INSTRUCTIONS TO FOLLOW:
The number needed is how many lines of the data hold the string "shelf". Give that number and nothing more.

______

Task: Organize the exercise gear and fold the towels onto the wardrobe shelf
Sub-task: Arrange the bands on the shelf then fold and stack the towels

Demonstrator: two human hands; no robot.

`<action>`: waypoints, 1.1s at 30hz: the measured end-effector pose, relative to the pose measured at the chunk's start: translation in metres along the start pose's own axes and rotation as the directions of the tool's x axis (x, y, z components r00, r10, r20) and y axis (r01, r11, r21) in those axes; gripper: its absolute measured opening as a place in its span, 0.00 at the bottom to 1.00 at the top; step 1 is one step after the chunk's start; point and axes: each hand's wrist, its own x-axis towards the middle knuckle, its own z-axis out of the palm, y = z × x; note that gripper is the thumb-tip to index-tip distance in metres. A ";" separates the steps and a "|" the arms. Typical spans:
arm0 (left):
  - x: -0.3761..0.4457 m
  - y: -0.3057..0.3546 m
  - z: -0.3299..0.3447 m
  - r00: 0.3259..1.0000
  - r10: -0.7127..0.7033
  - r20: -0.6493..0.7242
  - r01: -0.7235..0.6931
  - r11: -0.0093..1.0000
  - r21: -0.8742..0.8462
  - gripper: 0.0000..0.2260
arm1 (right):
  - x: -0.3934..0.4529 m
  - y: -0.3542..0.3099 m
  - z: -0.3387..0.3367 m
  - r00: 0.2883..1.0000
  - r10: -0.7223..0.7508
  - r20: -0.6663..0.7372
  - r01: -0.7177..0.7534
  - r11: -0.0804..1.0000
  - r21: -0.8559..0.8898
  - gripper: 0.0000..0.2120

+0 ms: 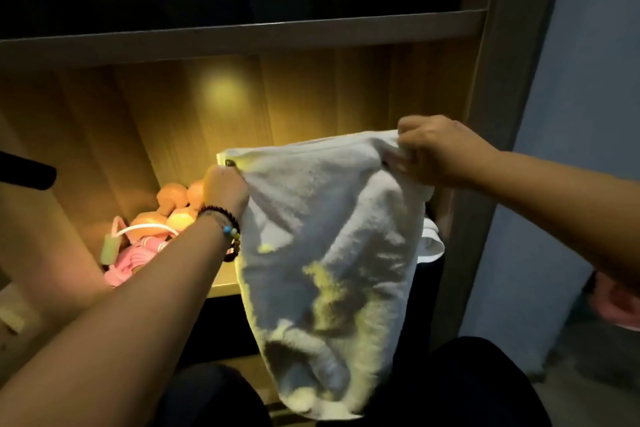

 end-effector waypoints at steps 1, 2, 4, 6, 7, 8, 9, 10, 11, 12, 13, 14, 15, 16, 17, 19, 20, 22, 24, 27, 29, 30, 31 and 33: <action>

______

ANSWER SECTION:
2